In all of the examples above, from Socrates to Jesus and through the Enlightenment that brought forth this nation’s progressive journey through an old, stubborn, fixed darkness; the question that must be asked of all these period changes: What did the conservative population think of themselves politically, culturally and religiously?
For example, did the large segment of the population supporting slavery think of themselves as supporting a horrible evil? Well, no, if you read their period writings, speeches, and especially, sermons, they thought of themselves as the “true” political patriots/Americans, as the religiously founded, the chosen of God, the salt of the earth, the faithful with the best culture.
So, what historical burdens are in words when used as labels as defined today, looking back through human history and the darkness/evils of a human past — measured against the centuries of efforts and suffering needed for each little scrap of advancement — scientific, social and human dignity?
Well, as for me I choose the label progressive, having learned to sympathize with those forced to drink hemlock for daring to think skeptically, crucified by political/religious conservatives for liberal words, burned at the stake for thinking and speaking, held in slavery for profit, lynched as examples against perceived social threats, and spat upon for demanding the right to vote and human equality — such a partial list!
We should be careful with labels as history records our time, that we need not later to lie about our part under a different label — one that we were not!

Terry Mehaffey
Los Lunas

State should invest in the sun
Editor:
In response to the letter by Donna Crawford and shared by the News-Bulletin issue, dated Oct. 17, 2013, about the environmentalist scare.
Ms. Crawford does her best to make the environmentalist appear to be ridiculous and goes as far to label environmentalist as “greenies.”  The enthusiasm shared in this letter is much appreciated. The topic of Ms. Crawford’s letter has become my forte … oil, gas and coal and their relation to renewable energy (i.e. solar, wind  and geothermal).
Oil, gas and coal are bi-products of solar energy. It is because of the sun that we exist as we know life to be here on planet Earth. The Earth is a product of the sun.

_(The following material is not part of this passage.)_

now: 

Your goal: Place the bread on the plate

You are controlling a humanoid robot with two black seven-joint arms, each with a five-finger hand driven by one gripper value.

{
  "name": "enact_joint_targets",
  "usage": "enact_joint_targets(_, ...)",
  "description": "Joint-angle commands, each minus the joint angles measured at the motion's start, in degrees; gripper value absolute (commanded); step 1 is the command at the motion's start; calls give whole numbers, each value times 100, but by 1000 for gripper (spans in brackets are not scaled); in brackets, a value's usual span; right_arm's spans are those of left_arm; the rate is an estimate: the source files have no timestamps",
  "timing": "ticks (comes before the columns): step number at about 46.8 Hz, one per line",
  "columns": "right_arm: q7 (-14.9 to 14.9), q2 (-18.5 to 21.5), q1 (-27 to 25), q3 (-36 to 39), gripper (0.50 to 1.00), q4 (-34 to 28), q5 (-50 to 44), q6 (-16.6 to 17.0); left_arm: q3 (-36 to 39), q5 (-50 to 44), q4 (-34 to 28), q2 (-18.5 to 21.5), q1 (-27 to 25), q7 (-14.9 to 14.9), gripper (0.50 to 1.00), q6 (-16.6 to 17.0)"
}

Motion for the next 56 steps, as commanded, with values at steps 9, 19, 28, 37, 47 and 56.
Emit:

The sun is the Earth’s power source. Human inhabitants of planet Earth learned to manipulate the abundant supply of solar energy’s natural resources, such as petroleum, and make enormous profit selling refined petroleum fuels to up link markets that make up the consumer market.
A conservative estimate of daily fuel pump sales can total $2 billion per day in the United States alone.
I understand the environmentalist scare described in the letter by Donna Crawford. The scare or the fear is from knowing the profits just described could be significantly reduced when the automobile industry and the power producing industry by-pass the oil, gas and coal middle-person and connect directly to the sun and wind.
I too would be scared and fearful of the sun and wind having vested financial interest in oil, gas and coal. It would be time for me to diversify my financial interest to include renewable energy power sources.
May the sun continue to shine and wind continue on it’s merry way producing power for planet Earth’s human inhabitants. May New Mexico take a leading role in renewable energy power production.